The industry could be ready for another jolt as a ballot initiative to raise the minimum wage to $15 an hour nears in the District and campaigns to boost wages gain traction around the country. About 30 percent of the restaurant industry’s costs come from salaries, so burger-flipping robots — or at least super-fast ovens that expedite the process — become that much more cost competitive if the current federal minimum wage of $7.25 an hour is doubled.

“The problem with the ­minimum-wage offensive is that it throws the accounting of the restaurant industry totally upside down,” said Harold Miller, vice president of franchise development for Persona Pizzeria, who also consults for other chains. “My position is pay your people properly, keep them longer, treat them right, and robots are going to be helpful in doing that, because it will help the restaurateur survive.”

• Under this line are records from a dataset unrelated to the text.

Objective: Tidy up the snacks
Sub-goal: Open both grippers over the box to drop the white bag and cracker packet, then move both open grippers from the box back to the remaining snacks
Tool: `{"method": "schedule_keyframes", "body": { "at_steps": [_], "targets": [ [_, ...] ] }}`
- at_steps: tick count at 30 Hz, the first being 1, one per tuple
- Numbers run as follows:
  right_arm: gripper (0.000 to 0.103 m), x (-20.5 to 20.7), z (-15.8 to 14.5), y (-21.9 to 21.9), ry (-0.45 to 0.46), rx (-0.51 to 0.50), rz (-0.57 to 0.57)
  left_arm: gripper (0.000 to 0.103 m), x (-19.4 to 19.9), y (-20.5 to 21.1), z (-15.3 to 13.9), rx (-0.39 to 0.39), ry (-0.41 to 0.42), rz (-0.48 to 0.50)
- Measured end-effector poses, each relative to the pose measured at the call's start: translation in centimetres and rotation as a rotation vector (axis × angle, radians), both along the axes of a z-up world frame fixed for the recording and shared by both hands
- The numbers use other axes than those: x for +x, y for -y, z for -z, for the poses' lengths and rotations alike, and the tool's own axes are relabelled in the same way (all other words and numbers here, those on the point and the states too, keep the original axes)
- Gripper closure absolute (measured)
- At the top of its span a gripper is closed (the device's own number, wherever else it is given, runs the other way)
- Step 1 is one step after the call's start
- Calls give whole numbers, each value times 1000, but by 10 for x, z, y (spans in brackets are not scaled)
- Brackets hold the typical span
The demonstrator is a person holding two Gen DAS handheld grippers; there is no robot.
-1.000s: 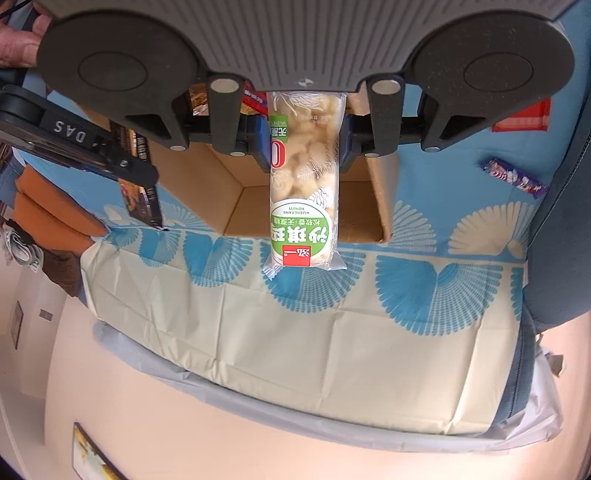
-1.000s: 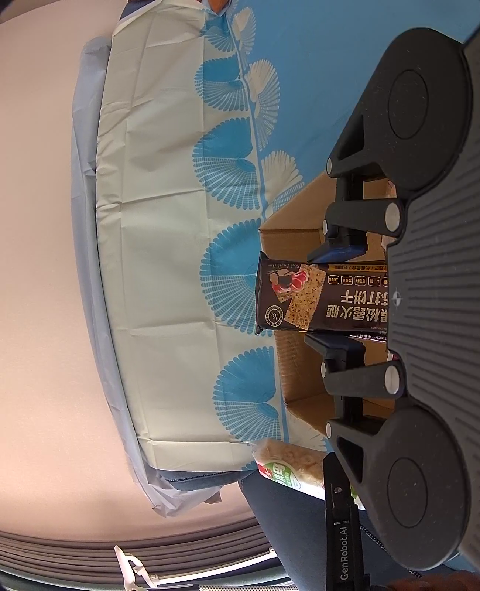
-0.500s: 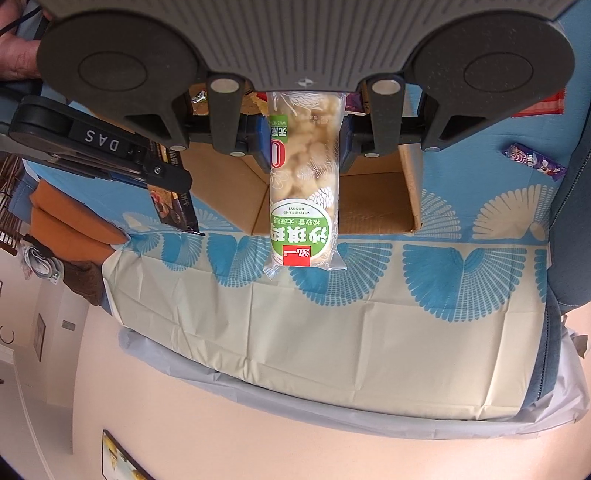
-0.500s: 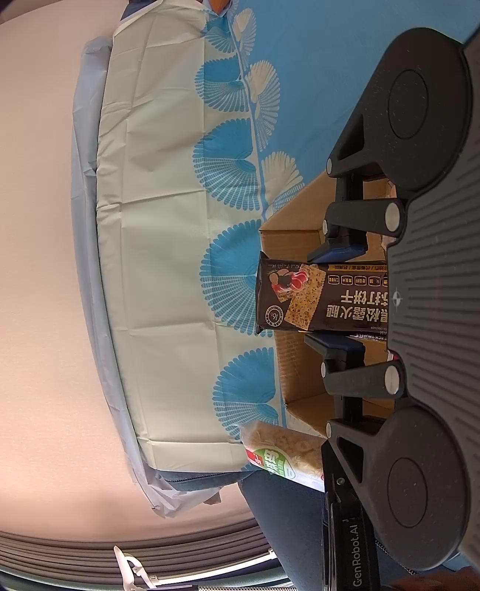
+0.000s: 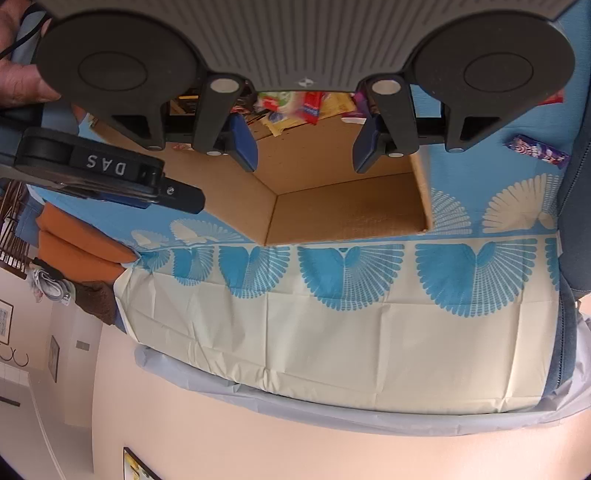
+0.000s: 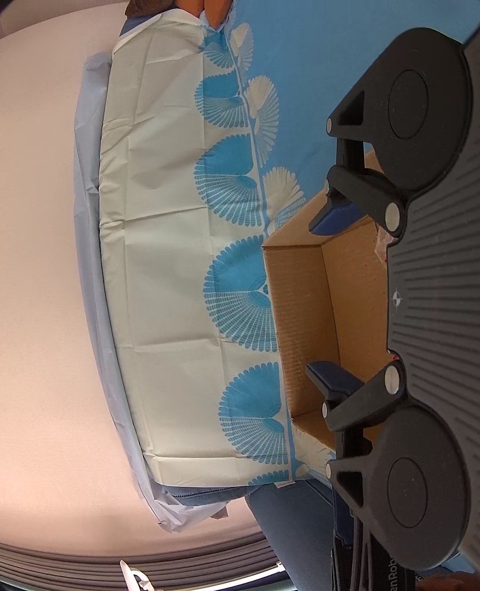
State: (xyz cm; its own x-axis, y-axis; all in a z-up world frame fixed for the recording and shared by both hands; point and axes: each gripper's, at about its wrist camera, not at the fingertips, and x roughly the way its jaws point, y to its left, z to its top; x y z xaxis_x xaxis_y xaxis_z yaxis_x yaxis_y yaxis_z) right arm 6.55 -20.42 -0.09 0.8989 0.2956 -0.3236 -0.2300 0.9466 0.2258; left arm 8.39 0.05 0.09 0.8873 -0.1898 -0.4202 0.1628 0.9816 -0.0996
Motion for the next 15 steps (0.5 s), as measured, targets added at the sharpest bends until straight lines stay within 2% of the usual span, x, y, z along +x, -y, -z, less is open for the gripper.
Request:
{"method": "schedule_keyframes", "body": {
  "at_steps": [10, 15],
  "targets": [
    [21, -10, -4, -18, -20, 41, -5, 34, -20, -35, -1, -1, 11, -63],
    [21, -20, -9, -37, -18, 55, -38, 25, -33, -56, -3, 31, 13, -137]
  ]
}}
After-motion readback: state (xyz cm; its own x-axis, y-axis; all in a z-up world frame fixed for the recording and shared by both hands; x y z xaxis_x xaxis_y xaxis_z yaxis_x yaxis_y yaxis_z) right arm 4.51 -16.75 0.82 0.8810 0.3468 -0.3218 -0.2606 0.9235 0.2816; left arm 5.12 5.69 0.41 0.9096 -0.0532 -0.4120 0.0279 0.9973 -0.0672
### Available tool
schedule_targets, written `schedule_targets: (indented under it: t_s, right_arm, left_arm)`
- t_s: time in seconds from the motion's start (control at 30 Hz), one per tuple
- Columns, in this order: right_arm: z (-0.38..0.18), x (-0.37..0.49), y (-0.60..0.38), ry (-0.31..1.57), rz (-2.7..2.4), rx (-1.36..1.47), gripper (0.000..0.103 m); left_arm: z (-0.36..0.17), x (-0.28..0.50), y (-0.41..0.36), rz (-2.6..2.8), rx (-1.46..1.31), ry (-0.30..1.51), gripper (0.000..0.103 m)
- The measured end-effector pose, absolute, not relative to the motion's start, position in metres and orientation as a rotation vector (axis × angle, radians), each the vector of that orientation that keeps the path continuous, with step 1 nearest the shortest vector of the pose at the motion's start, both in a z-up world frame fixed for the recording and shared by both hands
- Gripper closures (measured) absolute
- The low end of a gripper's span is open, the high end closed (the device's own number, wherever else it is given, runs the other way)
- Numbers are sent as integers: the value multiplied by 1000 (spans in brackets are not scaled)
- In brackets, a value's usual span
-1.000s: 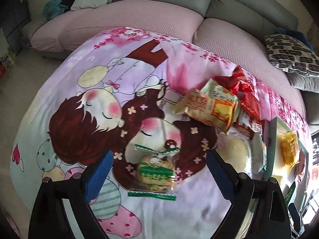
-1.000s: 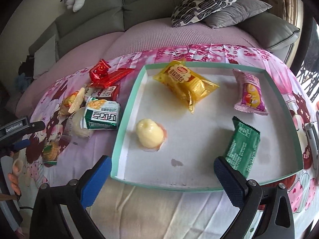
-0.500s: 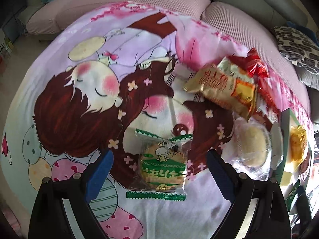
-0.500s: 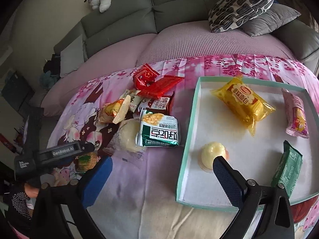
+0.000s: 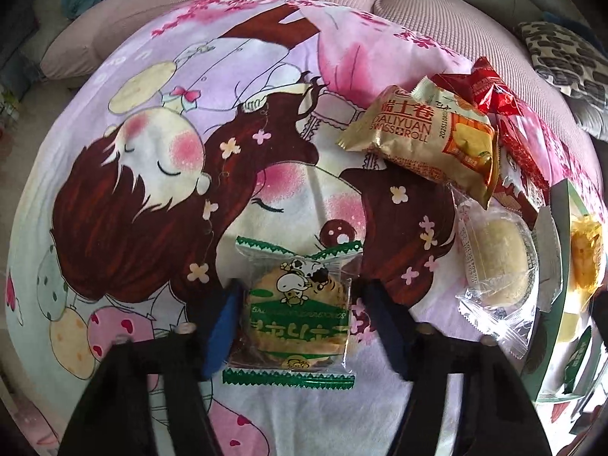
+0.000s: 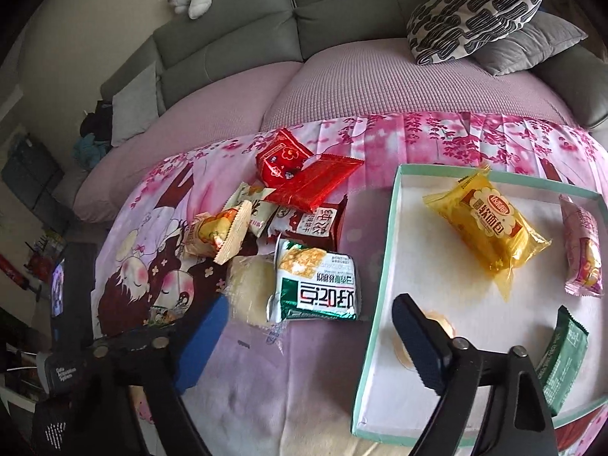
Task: Organize snacks
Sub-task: 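Grasp the green-wrapped cookie pack with the left tool while the right tool grasps the white-green biscuit box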
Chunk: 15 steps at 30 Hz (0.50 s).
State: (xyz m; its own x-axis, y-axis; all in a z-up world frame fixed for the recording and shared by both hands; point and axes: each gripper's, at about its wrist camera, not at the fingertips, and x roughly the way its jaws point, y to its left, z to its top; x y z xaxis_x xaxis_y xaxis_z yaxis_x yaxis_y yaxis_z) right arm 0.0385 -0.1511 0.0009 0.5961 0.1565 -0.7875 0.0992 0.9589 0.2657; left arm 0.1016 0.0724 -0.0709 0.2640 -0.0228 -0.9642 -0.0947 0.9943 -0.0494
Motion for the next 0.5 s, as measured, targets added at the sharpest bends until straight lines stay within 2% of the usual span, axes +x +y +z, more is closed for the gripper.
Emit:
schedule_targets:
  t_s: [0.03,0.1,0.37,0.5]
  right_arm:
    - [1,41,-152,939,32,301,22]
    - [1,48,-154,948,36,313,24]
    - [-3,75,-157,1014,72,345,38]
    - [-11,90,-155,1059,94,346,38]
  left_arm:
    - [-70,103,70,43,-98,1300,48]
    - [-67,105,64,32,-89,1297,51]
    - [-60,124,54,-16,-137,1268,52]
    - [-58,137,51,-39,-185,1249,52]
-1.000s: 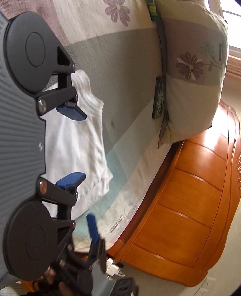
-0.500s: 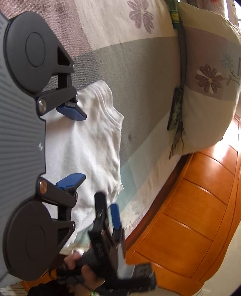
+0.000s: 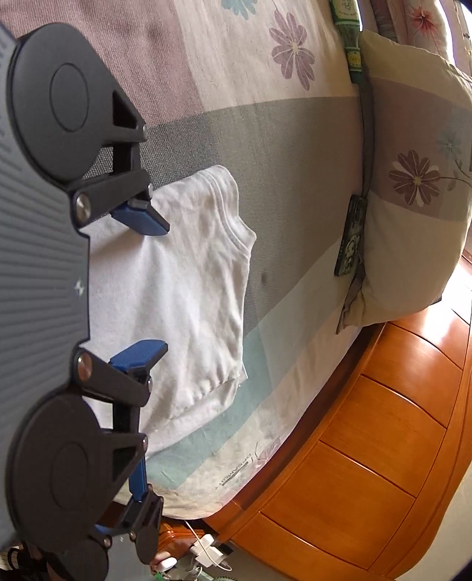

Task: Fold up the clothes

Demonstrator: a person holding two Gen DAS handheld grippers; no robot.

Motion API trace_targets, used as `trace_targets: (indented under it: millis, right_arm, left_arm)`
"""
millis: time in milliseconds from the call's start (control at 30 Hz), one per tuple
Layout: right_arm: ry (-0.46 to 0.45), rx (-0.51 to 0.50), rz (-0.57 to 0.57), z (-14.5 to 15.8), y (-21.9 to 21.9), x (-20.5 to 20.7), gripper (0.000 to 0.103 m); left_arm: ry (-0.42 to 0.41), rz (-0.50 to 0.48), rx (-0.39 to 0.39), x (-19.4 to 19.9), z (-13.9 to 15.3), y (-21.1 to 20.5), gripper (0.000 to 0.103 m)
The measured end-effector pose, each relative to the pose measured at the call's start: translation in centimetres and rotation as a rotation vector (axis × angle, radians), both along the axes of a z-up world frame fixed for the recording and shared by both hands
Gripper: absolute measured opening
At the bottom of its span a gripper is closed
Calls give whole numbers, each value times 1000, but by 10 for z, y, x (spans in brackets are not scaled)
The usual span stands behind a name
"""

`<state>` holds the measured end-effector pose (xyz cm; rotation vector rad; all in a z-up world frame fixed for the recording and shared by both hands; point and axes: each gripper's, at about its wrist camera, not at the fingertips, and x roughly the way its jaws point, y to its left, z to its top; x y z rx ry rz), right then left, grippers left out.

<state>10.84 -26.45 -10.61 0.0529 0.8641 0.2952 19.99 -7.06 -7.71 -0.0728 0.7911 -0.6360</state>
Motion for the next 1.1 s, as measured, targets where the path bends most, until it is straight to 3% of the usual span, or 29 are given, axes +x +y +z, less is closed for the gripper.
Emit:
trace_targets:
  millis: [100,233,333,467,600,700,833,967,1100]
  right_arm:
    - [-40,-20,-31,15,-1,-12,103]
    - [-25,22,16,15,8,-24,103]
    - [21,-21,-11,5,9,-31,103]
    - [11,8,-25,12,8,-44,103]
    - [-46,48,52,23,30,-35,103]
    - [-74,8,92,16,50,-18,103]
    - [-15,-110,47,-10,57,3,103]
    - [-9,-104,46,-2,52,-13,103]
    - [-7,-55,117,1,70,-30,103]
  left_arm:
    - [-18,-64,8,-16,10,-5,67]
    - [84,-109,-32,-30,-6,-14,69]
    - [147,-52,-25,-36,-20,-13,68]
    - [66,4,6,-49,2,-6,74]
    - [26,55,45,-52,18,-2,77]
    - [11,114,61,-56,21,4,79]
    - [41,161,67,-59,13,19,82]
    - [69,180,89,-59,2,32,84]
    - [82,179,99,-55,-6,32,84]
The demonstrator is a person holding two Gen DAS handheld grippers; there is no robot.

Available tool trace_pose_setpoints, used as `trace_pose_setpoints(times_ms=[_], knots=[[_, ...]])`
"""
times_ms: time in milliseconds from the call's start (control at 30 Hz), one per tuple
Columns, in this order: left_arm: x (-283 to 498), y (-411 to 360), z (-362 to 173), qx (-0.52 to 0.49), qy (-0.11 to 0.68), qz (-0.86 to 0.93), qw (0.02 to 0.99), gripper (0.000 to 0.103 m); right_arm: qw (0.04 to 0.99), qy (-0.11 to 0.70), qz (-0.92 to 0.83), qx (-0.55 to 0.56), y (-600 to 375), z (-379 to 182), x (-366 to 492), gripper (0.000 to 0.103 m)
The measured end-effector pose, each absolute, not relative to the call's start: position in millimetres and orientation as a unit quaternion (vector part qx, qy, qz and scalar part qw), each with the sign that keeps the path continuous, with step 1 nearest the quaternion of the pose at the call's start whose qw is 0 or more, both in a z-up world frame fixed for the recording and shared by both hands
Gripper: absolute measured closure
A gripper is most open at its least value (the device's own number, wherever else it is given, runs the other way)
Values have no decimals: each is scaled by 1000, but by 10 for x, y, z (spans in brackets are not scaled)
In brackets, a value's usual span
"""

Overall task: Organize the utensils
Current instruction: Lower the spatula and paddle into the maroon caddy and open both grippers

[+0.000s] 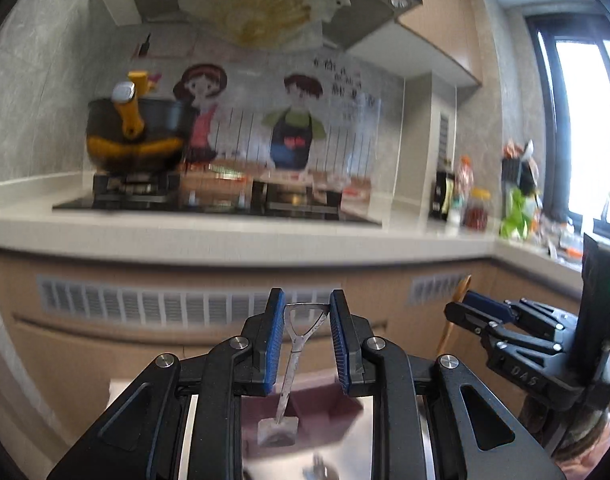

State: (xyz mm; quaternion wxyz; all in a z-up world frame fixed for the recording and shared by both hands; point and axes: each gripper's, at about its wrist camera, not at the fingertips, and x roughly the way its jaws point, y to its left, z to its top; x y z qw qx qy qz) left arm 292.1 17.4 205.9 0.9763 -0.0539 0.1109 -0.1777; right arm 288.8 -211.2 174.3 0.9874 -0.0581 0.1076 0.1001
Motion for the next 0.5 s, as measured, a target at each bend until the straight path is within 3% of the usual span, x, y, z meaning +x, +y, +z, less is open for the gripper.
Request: trace_pose_setpoints(times_ms=[233, 500], knots=[[3501, 185, 1993, -70, 113, -184, 974, 79, 983, 137, 113, -40, -2036, 1500, 3428, 75], [4022, 89, 1320, -74, 174, -193, 963, 79, 967, 215, 133, -36, -1916, 818, 3911, 75]])
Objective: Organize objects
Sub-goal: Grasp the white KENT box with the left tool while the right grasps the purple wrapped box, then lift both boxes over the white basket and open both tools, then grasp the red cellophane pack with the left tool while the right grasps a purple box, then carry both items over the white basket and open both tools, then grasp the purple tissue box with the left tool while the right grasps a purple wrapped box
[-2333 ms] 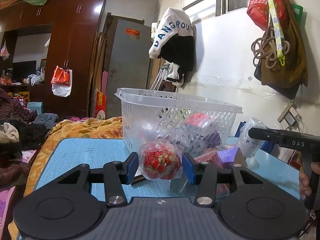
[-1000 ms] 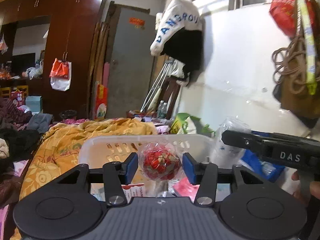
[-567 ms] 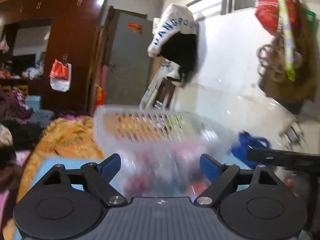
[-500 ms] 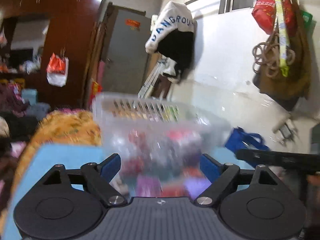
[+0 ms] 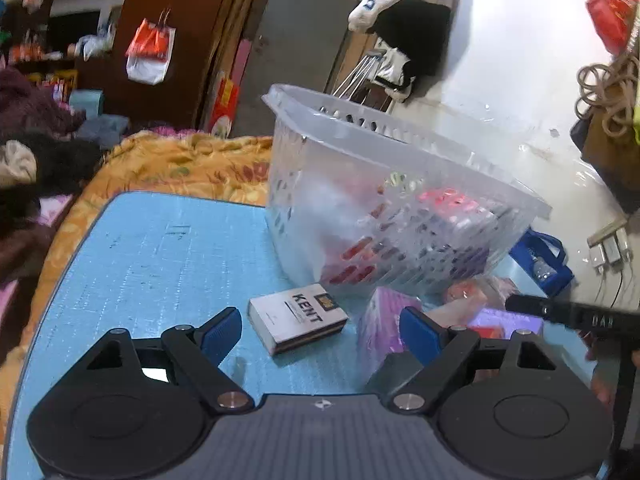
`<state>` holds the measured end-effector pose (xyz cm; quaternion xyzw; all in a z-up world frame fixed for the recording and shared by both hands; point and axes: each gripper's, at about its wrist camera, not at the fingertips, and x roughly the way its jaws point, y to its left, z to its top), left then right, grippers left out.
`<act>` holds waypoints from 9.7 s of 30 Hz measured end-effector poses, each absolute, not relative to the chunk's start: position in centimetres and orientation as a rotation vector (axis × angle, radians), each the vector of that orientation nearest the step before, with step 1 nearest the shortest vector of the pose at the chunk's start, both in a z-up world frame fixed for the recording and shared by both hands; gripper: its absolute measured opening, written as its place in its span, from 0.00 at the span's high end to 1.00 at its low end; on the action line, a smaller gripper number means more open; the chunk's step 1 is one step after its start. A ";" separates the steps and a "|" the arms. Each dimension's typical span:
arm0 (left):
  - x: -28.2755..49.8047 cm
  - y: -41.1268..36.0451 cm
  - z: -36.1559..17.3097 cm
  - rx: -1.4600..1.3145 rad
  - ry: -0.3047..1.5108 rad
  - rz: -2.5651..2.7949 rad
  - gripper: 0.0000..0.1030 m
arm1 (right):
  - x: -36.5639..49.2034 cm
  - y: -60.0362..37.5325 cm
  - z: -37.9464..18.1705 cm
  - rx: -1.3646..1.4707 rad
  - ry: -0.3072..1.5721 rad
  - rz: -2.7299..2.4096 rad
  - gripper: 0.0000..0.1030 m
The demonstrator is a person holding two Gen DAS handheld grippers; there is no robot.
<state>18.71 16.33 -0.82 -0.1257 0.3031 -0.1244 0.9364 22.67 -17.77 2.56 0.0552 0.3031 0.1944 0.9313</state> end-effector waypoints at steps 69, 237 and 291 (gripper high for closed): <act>11.5 15.3 0.7 -0.239 0.380 -0.103 0.36 | 13.2 -17.0 4.2 0.022 0.372 0.432 0.45; 17.8 10.8 8.6 -0.094 0.271 -0.240 0.00 | 16.0 -15.8 8.3 -0.017 0.231 0.481 0.00; 16.0 12.0 -1.2 -0.141 0.519 -0.238 0.61 | 14.1 -15.6 1.3 0.034 0.481 0.599 0.28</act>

Many chains are already at work looking for ingenious ways to take humans out of the picture, threatening workers in an industry that employs 2.4 million wait staffers, nearly 3 million cooks and food preparers and many of the nation’s 3.3 million cashiers.
‘Why wait?’

The advent of fast food chains may have ushered in an era of new efficiencies, but the industry as a whole has largely been resistant to cuts in labor. According to the Bureau of Labor Statistics, since 1987, labor productivity in limited-service restaurants has grown at a rate of only 0.3 percent per year, which is very low compared with most other industries.